▶ [Assignment]:
If a line in the entries contains the string "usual", include that line in your answer.

▶ [Material supplied]:

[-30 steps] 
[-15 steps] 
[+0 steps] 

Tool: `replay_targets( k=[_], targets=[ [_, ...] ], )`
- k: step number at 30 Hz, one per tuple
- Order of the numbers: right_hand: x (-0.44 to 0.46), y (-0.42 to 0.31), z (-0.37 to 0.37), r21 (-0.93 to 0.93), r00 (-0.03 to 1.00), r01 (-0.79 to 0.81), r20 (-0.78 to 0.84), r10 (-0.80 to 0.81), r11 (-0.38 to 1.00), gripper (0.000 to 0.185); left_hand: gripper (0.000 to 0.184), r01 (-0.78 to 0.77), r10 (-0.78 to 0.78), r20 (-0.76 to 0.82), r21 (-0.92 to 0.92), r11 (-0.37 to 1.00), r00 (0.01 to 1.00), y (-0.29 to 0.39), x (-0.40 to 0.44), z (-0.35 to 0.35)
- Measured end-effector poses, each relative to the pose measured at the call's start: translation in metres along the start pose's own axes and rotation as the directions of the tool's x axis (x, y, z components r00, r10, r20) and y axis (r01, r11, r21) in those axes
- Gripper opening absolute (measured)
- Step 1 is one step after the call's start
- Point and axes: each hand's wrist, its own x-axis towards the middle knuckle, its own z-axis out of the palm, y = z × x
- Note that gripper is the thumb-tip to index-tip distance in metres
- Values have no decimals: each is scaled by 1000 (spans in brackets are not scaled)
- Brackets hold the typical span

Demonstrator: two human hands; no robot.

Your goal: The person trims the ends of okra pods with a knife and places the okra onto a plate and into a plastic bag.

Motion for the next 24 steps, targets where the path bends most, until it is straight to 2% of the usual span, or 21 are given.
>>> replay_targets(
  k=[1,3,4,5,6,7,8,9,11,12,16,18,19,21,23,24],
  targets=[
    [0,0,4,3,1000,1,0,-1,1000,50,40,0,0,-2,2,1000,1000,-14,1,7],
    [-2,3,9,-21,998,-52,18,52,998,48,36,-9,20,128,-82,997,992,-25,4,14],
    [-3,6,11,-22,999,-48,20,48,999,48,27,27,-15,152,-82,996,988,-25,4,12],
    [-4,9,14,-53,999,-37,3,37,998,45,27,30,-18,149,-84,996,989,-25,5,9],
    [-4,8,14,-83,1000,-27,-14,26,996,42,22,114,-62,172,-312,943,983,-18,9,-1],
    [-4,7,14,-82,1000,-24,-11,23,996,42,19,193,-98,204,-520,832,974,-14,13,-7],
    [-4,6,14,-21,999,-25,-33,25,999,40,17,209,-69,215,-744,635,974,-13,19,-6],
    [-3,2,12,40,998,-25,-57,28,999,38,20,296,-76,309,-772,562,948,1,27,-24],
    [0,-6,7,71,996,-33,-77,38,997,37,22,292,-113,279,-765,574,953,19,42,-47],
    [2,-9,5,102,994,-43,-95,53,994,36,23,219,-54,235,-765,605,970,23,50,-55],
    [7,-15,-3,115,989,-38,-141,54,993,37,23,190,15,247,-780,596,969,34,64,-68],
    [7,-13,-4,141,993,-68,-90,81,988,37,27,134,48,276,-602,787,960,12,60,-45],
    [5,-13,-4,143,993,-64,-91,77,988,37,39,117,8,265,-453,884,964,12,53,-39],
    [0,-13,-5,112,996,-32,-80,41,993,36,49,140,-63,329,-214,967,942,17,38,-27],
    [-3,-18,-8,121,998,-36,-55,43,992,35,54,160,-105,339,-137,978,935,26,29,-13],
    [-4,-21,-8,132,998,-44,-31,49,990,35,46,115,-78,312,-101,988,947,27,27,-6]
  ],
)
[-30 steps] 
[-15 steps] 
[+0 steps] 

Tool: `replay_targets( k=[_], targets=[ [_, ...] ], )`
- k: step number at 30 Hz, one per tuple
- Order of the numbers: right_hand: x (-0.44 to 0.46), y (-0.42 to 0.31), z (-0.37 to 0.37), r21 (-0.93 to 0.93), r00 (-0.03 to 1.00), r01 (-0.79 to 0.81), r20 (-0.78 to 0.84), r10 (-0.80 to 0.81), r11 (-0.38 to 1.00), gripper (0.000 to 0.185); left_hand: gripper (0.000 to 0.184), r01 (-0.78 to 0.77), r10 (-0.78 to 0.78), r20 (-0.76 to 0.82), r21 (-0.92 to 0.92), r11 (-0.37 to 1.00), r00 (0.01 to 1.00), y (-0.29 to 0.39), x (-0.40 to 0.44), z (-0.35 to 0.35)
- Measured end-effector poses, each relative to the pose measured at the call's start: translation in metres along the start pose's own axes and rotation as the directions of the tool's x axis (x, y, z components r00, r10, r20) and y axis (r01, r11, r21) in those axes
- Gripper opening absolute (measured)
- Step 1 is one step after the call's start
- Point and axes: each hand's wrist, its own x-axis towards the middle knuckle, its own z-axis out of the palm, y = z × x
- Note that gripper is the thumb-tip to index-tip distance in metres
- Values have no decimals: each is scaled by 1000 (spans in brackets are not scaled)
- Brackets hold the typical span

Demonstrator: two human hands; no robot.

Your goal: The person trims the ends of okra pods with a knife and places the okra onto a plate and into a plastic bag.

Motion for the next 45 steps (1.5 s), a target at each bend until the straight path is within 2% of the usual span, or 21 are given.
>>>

▶ [Expected answer]:
Motion for the next 24 steps, targets where the path bends most, until it is straight to 2% of the usual span, or 21 are given.
Motion for the next 45 steps (1.5 s), a target at each bend until the straight path is within 2% of the usual span, or 21 are given.

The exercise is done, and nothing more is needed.